Actually shell scripting is the perfect language for CGI on embedded devices. Bash is ~500k and other shells are 10x smaller. It can output headers and html just fine, you can call other programs to do complex stuff. Obviously the source compresses down to a tiny size too, and since it's a script you can edit it or upload new versions on the fly. Performance is good enough for basic work. Just don't let the internet or unauthenticated requests at it (use an embedded web server with basic http auth).
Summary:
- 60 virtual AMD Genoa CPUs with 240 GB (!!!) of RAM
- bash guestbook CGI: 40 requests per second (and a warning not to do such a thing)
- Perl guestbook CGI: 500 requests per second
- JS (Node) guestbook CGI: 600 requests per second
- Python guestbook CGI: 700 requests per second
- Golang guestbook CGI: 3400 requests per second
- Rust guestbook CGI: 5700 requests per second
- C guestbook CGI: 5800 requests per second
https://github.com/Jacob2161/cgi-bin
I wonder if the gohttpd web server he was using was actually the bottleneck for the Rust and C versions?
I struggled for _15 mins_ on yet another f#@%ng-Javascript-based-ui-that-does-not-need-to-be-f#@%ng-Javascript, simply trying to reset my password for Venmo.
Why... oh why... do we have to have 9.1megabytes of f#@*%ng scripts just to reset a single damn password? This could be literally 1kb of HTML5 and maybe 100kb of CSS?
Anyway, this was a long way of saying I welcome FastCGI and server side rendering. Js need to be put back into the toys bin... er trash bin, where it belongs.

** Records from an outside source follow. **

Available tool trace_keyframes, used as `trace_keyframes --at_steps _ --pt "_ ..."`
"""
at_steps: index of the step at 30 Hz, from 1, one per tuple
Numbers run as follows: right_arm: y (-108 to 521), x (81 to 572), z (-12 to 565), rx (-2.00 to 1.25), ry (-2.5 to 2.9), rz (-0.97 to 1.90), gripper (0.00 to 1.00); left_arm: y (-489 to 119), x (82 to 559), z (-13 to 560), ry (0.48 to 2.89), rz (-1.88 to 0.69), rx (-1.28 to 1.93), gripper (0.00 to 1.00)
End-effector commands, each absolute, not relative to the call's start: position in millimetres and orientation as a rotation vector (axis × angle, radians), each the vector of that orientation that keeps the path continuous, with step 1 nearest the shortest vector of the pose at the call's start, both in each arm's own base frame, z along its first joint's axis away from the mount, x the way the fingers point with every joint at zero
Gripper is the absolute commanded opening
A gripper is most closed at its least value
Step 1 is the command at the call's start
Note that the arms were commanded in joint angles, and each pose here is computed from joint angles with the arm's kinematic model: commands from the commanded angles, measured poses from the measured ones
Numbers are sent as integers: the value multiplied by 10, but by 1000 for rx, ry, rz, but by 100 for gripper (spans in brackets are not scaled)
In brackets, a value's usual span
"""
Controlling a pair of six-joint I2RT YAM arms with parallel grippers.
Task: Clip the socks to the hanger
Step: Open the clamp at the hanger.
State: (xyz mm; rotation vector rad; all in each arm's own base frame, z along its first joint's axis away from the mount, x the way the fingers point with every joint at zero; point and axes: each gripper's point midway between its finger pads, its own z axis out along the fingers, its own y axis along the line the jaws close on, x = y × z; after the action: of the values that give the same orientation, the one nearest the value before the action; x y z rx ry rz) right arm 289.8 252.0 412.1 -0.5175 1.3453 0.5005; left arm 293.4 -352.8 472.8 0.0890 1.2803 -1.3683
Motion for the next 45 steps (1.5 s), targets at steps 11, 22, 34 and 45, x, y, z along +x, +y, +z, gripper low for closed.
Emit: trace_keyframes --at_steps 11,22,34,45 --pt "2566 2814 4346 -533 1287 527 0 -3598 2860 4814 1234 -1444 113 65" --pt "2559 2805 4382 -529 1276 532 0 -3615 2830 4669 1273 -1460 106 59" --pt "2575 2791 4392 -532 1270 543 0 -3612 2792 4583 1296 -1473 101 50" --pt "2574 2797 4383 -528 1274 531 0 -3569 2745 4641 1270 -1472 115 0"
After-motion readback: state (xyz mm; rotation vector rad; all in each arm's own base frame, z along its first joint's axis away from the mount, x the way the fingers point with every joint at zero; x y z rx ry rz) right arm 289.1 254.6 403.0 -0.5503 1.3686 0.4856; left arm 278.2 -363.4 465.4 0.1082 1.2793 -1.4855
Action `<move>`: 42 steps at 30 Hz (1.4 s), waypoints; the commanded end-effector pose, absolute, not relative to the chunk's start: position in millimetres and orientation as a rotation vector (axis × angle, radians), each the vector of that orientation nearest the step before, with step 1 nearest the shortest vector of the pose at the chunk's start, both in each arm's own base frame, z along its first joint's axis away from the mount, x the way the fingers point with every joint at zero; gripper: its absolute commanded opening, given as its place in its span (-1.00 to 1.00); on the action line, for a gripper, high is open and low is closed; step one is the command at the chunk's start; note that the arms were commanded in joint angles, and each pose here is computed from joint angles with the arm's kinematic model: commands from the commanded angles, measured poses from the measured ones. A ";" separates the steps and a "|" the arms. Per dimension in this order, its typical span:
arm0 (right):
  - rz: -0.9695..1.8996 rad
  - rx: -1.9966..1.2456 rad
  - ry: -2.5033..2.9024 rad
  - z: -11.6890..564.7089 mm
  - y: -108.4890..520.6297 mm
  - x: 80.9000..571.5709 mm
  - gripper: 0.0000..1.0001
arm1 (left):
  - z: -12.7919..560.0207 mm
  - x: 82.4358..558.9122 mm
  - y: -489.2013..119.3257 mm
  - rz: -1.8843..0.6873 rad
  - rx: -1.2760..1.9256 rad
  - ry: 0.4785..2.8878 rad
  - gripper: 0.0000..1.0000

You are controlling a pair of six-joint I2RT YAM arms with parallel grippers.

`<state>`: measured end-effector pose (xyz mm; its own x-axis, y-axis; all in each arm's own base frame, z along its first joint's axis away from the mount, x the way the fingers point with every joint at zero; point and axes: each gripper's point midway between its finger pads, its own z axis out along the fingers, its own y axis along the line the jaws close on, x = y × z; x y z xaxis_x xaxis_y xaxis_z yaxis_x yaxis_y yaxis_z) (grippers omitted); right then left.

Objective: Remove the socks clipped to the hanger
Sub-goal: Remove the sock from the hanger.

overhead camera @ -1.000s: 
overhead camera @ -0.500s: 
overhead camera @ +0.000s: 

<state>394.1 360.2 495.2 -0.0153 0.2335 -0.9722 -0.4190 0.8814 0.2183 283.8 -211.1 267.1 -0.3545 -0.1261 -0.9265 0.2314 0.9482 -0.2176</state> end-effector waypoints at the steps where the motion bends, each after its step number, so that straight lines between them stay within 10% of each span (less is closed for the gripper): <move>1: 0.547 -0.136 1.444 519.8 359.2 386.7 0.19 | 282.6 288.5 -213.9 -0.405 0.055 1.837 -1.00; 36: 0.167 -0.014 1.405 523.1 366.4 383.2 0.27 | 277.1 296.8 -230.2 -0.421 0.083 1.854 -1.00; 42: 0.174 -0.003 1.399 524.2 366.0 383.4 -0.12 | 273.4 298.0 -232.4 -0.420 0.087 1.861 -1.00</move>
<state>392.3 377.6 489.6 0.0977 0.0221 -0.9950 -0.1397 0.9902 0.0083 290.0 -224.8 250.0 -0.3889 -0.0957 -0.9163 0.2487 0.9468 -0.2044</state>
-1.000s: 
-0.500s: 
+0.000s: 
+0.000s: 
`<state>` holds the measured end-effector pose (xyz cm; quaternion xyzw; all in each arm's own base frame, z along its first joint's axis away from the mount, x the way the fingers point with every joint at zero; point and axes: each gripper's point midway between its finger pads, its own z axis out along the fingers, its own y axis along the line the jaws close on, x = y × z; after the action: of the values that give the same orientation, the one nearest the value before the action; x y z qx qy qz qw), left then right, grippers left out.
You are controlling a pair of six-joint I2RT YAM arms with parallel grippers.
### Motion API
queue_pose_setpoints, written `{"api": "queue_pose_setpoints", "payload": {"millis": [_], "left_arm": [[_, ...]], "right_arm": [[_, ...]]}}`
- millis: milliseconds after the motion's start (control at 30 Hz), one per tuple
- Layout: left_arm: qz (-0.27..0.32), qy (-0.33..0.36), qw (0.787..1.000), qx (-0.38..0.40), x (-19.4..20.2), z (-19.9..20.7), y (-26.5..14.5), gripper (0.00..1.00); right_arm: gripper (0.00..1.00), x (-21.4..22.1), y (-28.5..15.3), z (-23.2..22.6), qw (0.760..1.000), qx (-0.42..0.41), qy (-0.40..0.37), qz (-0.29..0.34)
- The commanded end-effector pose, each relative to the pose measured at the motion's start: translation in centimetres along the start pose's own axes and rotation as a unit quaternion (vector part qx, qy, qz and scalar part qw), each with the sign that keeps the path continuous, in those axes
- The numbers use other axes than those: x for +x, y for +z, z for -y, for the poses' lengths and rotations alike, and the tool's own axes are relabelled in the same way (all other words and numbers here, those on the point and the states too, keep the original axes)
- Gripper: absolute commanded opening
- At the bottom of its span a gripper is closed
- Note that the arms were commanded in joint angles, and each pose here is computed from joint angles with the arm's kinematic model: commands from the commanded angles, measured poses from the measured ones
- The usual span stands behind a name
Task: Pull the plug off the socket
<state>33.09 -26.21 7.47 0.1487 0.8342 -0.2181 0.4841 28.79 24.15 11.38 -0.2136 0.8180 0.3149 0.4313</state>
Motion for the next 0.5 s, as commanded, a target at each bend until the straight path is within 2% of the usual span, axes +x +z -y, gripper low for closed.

What is a modern python-friendly alternative?
It's so simple and it can run anything, and it was also relatively easy to have the CGI script run inside a Docker container provided by the extension.
In other words, it's so flexible that it means the extension developers would be able to use any language they want and wouldn't have to learn much about Disco.
I would probably not push to use it to serve big production sites, but I definitely think there's still a place for CGI.